Date: Sun Aug 29 2010 - 08:17:00 CDT
On Sun, 29 Aug 2010 14:07:35 +0200
Uriah Eisenstein <email@example.com> wrote:
>UAX #38 (Unihan) defines the kIRG_USource field as a reference into the
>U-source ideograph database described in UTR #45, having the form "UTC
>nnnnn". However, several CJK Compatibility Ideographs are mapped to their
>own code point values, e.g. "U+FA0C kIRG_USource U+FA0C". The formal
>syntax of kIRG_USource allows this, but I've found no explanation as to the
>meaning of such a mapping; there is also no such mapping from a code point
>to another code point.
I think it's good pointing out. U+FA0C was originally
introduced for the round trip conversion with ISO/IEC
10646 versus Big5, but it's slightly difficult to know
such background from the properties in current Unihan.txt.
U+FA0C is still easier example to understand, because
its kDefinition mentions about it. U+FA0D is also
introduced for the compatibility with Big5, but does
not say such.
Recently, CJK compatibility ideographs are proposed to
assign the codepoints for the "characters" whose shape
differences are unifiable with existing characters. And
U+F900 - U+FA0B for KS X 1001:1998 compatibility and
U+FA0C - U+FA0D for Big5 compatibility are exceptional
because their glyph shapes have exactly no differences
with existing characters. Some people expect such info.
For compatibility characters with subtle differences
in their shapes, I'm not sure if the historical back
ground is needed /or not. The compatibility ideographs
introduced for IBM Kanji for Japanese markets have
subtle differences with the exemplification glyphs in
Japanese industrial standards when IBM developed them.

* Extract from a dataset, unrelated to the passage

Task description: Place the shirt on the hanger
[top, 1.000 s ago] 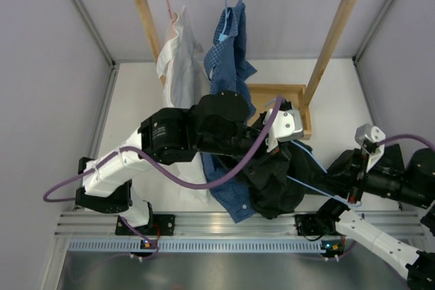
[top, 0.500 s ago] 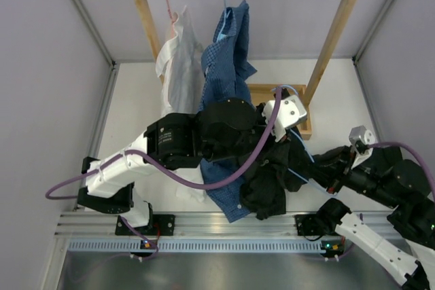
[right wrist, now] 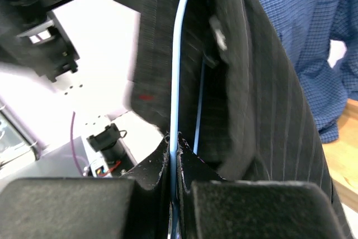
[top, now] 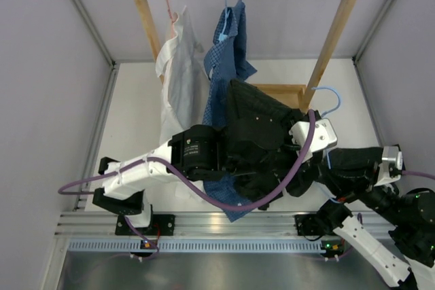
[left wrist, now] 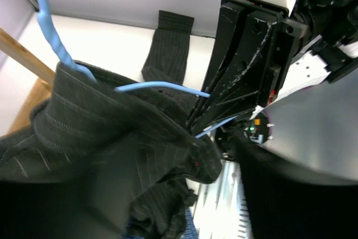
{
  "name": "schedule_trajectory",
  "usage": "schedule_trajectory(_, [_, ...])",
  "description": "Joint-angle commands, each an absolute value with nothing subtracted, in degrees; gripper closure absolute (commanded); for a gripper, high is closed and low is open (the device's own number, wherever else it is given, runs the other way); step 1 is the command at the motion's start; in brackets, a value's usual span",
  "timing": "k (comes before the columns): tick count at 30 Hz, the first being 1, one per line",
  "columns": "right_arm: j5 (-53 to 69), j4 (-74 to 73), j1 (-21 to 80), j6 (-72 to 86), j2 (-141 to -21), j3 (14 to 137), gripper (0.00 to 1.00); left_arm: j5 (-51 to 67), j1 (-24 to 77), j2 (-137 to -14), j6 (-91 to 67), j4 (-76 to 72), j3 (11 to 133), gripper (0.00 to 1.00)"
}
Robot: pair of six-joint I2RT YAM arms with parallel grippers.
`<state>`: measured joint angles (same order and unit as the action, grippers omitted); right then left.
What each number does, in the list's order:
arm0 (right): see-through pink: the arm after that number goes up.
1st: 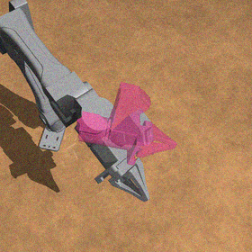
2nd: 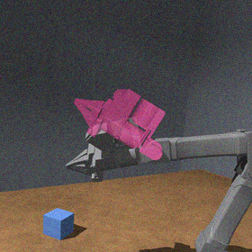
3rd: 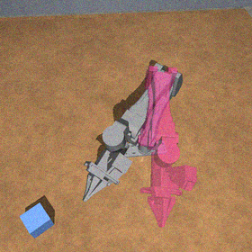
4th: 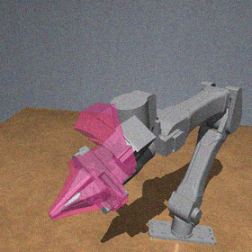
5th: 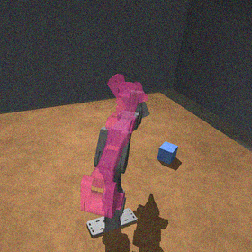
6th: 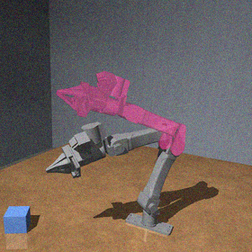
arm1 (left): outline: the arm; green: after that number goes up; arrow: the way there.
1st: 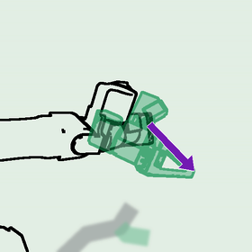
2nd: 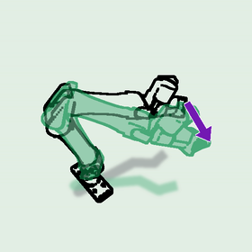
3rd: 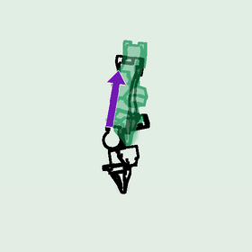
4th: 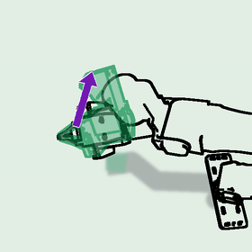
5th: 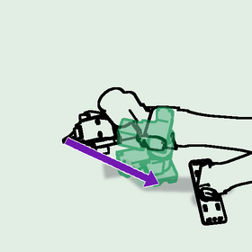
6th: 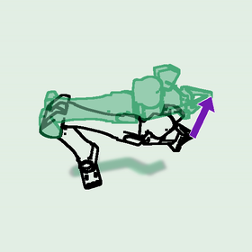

But, in later, newer Japanese industrial standards
recognized that some of them are reasonable to be coded
at different code points. Therefore, Unihan.txt lists
U+FA0F kIBMJapan FA9B
U+FA0F kIRG_JSource 3-2F4B
U+FA0F kIRG_USource U+FA0F
U+FA0F kJIS0213 1,15,43
U+FA0F kRSAdobe_Japan1_6 C+8421+32.3.7 C+8421+150.7.3
I'm not sure if all possible variants for JIS X 0213 can
be recognized with "compatible with IBMJapan".
# I slipped to check who provided the font to print the
# characters introduced for IBM Kanji in ISO/IEC 10646.
Uriah, do you think historical background info about each
compatibility ideographs should be noted in Unihan.txt?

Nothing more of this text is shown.